Yoink is a proof-of-concept, high-performance backup tool, designed to be incredibly fast and efficient by leveraging advanced techniques to avoid backing up redundant data.
Traditional backups waste space by re-copying entire files, Yoink uses Content-Defined Chunking (CDC) to find duplicate data inside your files. This means your 2nd, 3rd, and 10th backups are incredibly small and fast, only storing what has truly changed.
This project is built entirely in Go to take full advantage of its powerful concurrency, making both backup and restore operations utilize your CPU and disk I/O for maximum speed.
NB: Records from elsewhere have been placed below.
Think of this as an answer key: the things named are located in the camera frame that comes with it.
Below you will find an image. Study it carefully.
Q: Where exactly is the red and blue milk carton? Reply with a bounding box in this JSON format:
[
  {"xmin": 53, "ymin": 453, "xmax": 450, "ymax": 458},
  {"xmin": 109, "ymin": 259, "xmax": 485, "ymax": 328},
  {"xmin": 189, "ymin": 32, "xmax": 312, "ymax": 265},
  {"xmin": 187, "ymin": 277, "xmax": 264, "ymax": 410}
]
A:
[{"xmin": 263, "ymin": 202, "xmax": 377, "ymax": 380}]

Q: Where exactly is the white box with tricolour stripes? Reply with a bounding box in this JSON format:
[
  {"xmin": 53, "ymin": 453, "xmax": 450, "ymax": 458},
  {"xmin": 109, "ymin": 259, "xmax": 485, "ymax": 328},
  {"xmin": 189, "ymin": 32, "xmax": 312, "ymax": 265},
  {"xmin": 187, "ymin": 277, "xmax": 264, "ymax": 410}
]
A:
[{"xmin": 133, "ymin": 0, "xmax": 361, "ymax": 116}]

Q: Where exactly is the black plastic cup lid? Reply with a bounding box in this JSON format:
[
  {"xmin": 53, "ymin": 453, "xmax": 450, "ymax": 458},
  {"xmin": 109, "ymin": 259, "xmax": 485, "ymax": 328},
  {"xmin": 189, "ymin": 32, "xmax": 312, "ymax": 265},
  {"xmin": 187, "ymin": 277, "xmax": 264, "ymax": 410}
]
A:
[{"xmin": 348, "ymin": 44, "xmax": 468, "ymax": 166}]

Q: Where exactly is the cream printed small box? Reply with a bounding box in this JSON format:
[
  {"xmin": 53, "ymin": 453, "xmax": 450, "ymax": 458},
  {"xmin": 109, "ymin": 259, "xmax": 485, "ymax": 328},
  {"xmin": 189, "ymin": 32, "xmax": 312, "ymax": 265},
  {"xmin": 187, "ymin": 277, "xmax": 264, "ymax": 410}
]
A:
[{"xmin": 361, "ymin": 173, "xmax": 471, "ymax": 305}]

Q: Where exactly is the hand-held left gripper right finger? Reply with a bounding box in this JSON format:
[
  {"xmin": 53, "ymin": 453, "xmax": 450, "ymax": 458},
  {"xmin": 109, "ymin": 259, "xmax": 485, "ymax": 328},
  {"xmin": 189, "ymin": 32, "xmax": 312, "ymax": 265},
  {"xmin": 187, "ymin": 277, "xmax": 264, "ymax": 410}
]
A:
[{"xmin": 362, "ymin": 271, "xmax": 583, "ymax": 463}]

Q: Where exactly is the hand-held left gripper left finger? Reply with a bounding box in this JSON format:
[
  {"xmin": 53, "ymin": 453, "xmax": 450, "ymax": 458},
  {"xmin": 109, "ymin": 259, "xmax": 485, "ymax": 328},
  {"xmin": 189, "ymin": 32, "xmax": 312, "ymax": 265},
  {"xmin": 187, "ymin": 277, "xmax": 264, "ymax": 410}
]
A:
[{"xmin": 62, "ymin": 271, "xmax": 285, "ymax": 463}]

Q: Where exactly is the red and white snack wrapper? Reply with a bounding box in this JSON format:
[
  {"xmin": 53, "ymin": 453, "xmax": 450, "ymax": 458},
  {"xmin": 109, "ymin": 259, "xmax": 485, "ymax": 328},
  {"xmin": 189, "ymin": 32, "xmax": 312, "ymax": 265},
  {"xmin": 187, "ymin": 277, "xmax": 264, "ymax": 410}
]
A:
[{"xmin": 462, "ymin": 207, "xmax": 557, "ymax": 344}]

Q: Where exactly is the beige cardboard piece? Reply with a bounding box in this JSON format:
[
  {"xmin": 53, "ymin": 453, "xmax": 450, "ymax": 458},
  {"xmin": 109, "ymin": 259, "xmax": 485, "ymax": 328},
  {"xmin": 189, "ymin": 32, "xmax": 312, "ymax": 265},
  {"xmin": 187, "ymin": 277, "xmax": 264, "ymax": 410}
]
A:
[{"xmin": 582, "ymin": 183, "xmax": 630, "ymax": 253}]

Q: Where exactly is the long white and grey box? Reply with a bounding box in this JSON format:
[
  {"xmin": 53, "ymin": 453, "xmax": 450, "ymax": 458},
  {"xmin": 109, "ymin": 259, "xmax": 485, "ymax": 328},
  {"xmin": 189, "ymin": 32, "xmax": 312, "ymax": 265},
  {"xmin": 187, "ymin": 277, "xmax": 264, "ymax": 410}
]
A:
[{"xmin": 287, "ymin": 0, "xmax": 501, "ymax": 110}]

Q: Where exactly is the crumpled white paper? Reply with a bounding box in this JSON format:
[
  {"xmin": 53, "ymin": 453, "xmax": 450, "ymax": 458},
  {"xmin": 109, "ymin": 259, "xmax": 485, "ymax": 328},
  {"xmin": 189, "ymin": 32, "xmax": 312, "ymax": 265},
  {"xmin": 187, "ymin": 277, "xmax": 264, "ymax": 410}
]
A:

- Content-Defined Chunking (CDC): Instead of splitting files at fixed 4MB intervals, Yoink uses a rolling hash (via the
restic/chunkerlibrary) to find "natural" cut-points in your data.- Why? If you insert one byte at the beginning of a 10GB file:
- Traditional: Every single subsequent chunk changes. The entire 10GB file is re-uploaded.
- Yoink (CDC): Only the first chunk changes. The other 99.9% of the file's data remains in identical chunks that are already in the repository and are not re-uploaded.
- Why? If you insert one byte at the beginning of a 10GB file:
- Content-Addressable Storage (CAS): Every piece of data (a "chunk") and metadata (a "tree") is stored in a file named after its own SHA-256 hash. This provides "free" and automatic global deduplication. If two files share the same chunk, it's only stored once.
- High-Concurrency: The entire backup and restore process is heavily parallelized using goroutines and
errgroupto process many files and directories at the same time.
- Blazing Fast Performance: Fully parallel backup and restore operations that can saturate multi-core CPUs and high-speed SSDs.
- Efficient Deduplication: Uses CDC to deduplicate data at the sub-file level.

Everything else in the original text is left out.